Graphs MySQL slow query data produced by the MySQL Slow Query Log Decoder.

Config:

  • sec_per_row (uint, optional, default 60)

    Sets the size of each bucket (resolution in seconds) in the sliding window.

  • rows (uint, optional, default 1440)

    Sets the size of the sliding window i.e., 1440 rows representing 60 seconds per row is a 24 sliding hour window with 1 minute resolution.

  • anomaly_config(string) - (see Anomaly Detection Module)

Example Heka Configuration

[Sync-1_5-SlowQueries]
type = "SandboxFilter"
message_matcher = "Logger == 'Sync-1_5-SlowQuery'"
ticker_interval = 60
filename = "lua_filters/mysql_slow_query.lua"

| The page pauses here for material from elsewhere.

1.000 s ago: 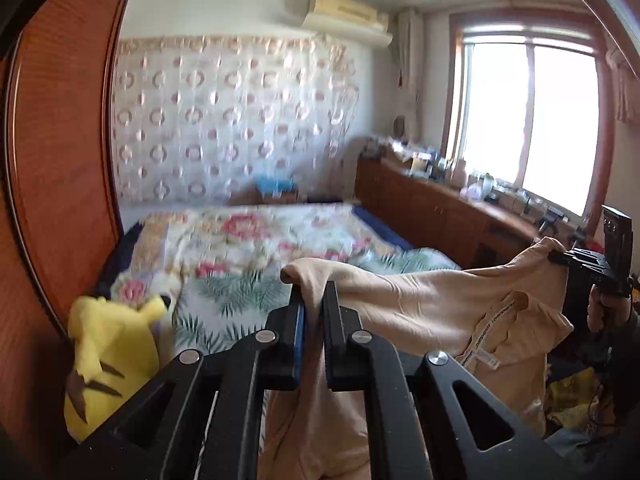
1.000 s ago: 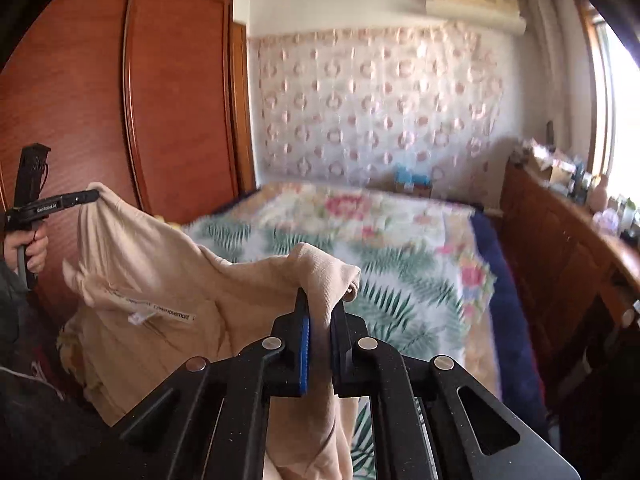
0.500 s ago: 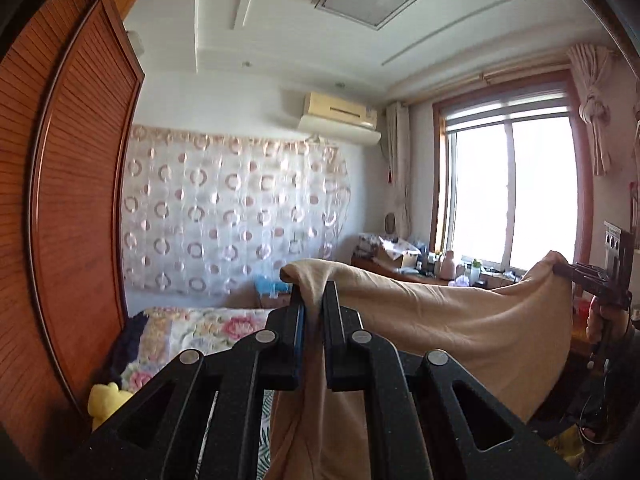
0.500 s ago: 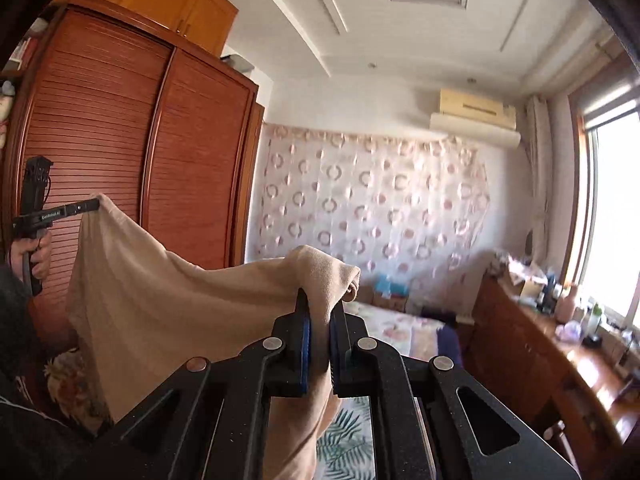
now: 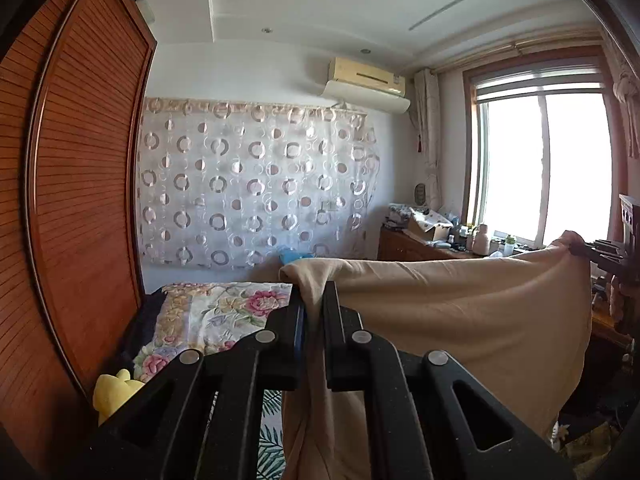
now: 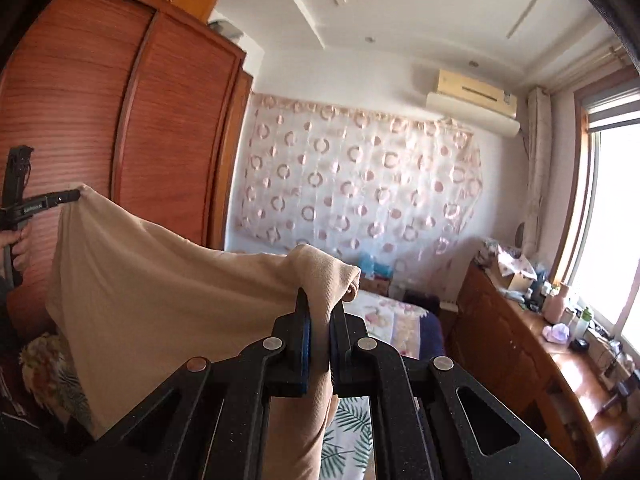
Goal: Fold small clothes
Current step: 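Lift the shirt high with both grippers and swing it over itself, then lay the shirt down on the quilt and open both grippers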
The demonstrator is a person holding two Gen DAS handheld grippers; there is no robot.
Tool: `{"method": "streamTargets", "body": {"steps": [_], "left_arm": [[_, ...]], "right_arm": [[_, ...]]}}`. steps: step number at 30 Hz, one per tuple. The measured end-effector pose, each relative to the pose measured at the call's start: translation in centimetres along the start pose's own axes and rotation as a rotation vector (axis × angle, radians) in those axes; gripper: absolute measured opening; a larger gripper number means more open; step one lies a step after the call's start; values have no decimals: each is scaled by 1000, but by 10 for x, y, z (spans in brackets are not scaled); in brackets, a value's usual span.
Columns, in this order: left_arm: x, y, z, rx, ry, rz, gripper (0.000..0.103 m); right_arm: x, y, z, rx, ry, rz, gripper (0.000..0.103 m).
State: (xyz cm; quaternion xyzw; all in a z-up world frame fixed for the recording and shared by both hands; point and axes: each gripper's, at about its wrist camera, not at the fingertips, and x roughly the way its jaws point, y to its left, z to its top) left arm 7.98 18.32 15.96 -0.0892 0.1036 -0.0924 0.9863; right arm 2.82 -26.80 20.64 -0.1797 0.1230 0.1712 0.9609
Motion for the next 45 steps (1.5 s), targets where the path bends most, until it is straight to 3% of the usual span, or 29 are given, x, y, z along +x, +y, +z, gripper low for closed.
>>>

    [Sync-1_5-SlowQueries.config]
    anomaly_config = 'mww_nonparametric("Statistics", 5, 15, 10, 0.8)'

StatFilter

Filter plugin that accepts messages of a specfied form and uses extracted message data to generate statsd-style numerical metrics in the form of Stat objects that can be consumed by a StatAccumulator.

Config:

  • Metric:

    Subsection defining a single metric to be generated:

    • type (string):

      Metric type, supports “Counter”, “Timer”, “Gauge”.

    • name (string):

      Metric name, must be unique.

    • value (string):

      Expression representing the (possibly dynamic) value that the StatFilter should emit for each received message.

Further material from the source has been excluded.